2. The method for preparing a flavonoid fluorescent nano material according to claim 1, wherein the mass volume ratio of the weighed sample to a 60% or 70% ethanol solution is 1g:5-10mL.
3. The method for preparing flavonoid fluorescent nano material according to claim 1, wherein the temperature of water bath ultrasound is 50-60 ℃ and the time is 40-60min.
4. The method for preparing flavonoid fluorescent nanomaterial according to claim 1, wherein the rotation speed of centrifugation is 6000-10000rpm, and the time is 10-15min.

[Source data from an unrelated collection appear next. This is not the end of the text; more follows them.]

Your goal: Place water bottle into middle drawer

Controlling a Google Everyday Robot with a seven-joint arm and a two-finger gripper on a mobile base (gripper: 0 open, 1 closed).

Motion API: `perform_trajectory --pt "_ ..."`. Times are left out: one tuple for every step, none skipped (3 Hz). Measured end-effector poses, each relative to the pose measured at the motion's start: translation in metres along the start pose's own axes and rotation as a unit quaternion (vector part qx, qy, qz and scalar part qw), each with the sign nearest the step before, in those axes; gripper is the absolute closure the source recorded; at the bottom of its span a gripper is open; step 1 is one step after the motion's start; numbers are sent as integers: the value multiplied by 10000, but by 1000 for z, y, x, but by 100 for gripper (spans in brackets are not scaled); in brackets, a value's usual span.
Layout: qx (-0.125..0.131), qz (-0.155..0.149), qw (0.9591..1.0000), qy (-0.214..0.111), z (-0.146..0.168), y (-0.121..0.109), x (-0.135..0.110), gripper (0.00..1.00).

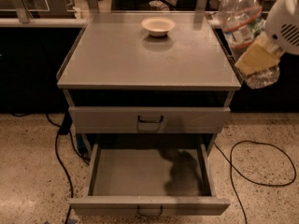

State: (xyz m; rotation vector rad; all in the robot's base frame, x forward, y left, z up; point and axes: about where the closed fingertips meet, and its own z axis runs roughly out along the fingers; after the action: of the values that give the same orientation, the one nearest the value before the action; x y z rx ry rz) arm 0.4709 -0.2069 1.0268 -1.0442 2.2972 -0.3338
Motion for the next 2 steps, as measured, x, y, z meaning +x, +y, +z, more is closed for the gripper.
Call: perform_trajectory --pt "-455 262 9986 116 28 20 19 100" --pt "-455 262 9986 116 28 20 19 100"
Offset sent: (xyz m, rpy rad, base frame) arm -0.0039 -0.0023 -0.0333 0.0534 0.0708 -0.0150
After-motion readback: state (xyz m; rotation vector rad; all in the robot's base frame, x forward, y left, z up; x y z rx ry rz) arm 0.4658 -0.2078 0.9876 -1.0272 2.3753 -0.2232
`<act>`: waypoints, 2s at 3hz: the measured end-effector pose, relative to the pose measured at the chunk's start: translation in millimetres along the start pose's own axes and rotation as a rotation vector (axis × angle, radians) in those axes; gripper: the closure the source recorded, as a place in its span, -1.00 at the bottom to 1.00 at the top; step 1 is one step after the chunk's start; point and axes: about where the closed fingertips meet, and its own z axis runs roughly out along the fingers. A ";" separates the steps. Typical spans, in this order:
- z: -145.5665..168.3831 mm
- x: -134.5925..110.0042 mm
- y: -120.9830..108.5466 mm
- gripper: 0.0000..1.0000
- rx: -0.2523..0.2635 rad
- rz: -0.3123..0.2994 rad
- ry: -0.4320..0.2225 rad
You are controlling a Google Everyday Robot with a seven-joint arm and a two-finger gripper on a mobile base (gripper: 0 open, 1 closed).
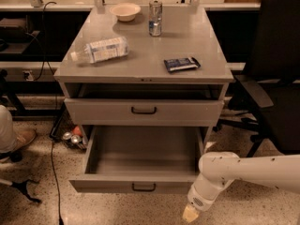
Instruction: Close middle drawer
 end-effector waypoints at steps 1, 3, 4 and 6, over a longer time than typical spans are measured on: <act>21.4 -40.8 -20.0 1.00 0.017 -0.095 -0.068; 35.2 -93.3 -49.8 1.00 0.065 -0.180 -0.181; 35.8 -94.7 -53.1 1.00 0.084 -0.174 -0.182; -1.0 -114.7 -111.9 1.00 0.316 -0.219 -0.255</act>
Offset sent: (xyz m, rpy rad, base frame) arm 0.1357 0.0862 -0.0608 0.2119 -0.3135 0.1162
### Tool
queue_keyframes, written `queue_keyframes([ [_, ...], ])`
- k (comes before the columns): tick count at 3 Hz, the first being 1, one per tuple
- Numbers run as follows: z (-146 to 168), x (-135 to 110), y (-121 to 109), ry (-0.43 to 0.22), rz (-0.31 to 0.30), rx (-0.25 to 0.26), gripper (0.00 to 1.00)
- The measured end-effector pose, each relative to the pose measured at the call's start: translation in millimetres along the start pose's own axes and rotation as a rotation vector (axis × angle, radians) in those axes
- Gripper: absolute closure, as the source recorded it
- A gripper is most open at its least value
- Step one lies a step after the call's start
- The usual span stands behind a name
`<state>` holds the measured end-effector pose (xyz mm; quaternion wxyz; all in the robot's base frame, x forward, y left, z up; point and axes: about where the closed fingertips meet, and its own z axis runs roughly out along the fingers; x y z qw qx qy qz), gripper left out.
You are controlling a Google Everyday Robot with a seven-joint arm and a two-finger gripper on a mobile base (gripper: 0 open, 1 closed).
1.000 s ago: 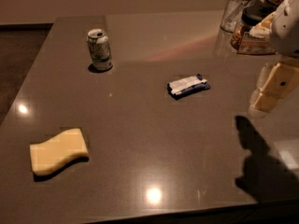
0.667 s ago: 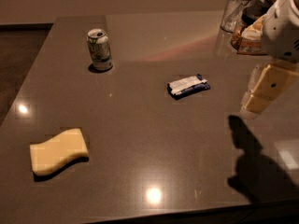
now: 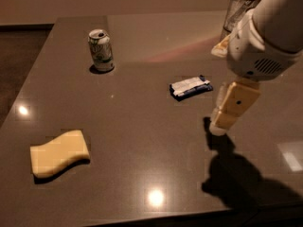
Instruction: Move sponge near 7up can
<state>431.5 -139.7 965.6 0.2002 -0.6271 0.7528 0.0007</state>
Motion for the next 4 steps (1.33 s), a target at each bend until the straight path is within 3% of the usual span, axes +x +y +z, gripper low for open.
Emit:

5. The method for preparing a flavonoid fluorescent nanomaterial according to claim 1, wherein the volume of the extract after concentration is 1/8-1/4 of the volume before concentration.
6. The method for preparing flavonoid fluorescent nanomaterial according to claim 1, wherein the volume ratio of the concentrated extract to the high-purity water is 10:5-13.
7. The method for preparing flavonoid fluorescent nanomaterial according to any one of claims 1 to 6, wherein the heating reaction time is 3 to 6 hours.
8. The method for preparing flavonoid fluorescent nanomaterial according to claim 7, wherein the filtration is 0.22 μm microfiltration membrane filtration.
9. Flavonoid fluorescence prepared by the method of claim 1Preparation of Hg from nano material 2+ Application in detection reagents.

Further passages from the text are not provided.